DIRECTIONS FOR THIS TASK
Among the entries below, find each line with "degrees" and show it.

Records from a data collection
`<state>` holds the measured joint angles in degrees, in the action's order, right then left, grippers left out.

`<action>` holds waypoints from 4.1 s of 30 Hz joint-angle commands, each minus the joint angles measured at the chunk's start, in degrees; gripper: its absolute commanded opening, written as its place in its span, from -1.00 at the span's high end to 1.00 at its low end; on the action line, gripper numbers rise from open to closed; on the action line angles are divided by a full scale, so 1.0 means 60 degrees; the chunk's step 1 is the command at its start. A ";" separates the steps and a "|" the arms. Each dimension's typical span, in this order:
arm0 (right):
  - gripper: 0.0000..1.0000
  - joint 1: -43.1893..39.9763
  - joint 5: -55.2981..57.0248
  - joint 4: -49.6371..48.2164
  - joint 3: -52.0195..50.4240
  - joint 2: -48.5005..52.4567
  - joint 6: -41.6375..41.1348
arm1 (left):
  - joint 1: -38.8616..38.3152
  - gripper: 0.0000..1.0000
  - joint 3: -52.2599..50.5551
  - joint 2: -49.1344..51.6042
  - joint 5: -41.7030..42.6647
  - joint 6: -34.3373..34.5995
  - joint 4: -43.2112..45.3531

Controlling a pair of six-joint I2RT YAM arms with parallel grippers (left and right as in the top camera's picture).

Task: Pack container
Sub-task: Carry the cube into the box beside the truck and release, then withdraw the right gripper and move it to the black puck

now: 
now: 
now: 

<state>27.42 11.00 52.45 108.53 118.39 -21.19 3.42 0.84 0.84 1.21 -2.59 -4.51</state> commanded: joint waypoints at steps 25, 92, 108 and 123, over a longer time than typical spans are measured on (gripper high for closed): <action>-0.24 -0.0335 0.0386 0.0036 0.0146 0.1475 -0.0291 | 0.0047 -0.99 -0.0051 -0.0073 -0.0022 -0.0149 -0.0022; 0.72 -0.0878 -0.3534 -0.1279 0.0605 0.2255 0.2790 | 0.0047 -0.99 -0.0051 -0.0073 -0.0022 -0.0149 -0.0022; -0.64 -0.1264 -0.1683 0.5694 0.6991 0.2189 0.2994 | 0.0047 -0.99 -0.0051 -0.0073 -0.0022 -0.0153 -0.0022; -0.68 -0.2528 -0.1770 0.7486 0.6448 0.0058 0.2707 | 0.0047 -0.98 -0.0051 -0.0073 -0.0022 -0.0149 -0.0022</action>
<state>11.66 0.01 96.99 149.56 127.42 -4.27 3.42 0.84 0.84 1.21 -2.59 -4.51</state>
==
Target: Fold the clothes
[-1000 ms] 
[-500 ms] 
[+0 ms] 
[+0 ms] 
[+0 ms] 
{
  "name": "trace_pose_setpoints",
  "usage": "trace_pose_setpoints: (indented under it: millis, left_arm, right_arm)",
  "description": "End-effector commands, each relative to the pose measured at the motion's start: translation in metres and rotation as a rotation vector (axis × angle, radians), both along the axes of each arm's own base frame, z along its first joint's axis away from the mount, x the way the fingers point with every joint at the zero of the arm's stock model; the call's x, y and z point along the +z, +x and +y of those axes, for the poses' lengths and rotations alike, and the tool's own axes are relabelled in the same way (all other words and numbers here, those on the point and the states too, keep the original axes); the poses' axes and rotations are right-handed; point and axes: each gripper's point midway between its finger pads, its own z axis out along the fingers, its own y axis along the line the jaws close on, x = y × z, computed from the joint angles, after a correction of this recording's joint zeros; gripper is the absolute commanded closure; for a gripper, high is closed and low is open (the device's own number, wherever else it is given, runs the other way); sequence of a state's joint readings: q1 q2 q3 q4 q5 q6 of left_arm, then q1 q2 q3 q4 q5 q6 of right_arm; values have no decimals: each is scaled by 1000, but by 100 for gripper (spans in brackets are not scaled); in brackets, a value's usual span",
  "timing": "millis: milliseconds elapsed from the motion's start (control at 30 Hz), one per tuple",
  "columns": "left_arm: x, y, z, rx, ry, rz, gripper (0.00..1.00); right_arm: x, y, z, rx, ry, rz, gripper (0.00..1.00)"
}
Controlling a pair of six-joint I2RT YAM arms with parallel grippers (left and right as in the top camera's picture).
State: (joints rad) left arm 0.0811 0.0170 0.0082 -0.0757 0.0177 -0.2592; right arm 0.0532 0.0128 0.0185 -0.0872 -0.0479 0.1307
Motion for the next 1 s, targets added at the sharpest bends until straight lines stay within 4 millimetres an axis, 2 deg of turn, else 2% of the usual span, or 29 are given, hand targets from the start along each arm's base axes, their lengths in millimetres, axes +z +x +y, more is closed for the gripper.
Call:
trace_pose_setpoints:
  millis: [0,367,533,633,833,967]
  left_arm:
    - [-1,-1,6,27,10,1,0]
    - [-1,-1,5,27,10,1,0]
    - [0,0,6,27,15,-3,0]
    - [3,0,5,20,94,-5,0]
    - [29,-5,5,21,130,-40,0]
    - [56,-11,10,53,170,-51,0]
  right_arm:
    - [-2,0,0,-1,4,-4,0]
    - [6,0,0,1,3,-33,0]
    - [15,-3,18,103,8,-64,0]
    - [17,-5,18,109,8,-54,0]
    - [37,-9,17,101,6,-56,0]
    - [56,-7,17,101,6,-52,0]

WRITTEN ANSWER
`<state>` holds the measured joint angles in degrees, in the action's order, right then left, grippers left out.
`<action>` holds waypoints from 4.1 s of 30 Hz joint-angle commands, each minus the joint angles measured at the chunk's start, in degrees; gripper: its absolute commanded opening, written as its place in its span, from -1.00 at the span's high end to 1.00 at its low end; on the action line, gripper numbers rise from open to closed; on the action line angles are divided by a full scale, so 1.0 means 60 degrees; the chunk's step 1 is the command at its start. A ";" separates the steps and a "|" the arms. Each dimension's typical span, in this order:

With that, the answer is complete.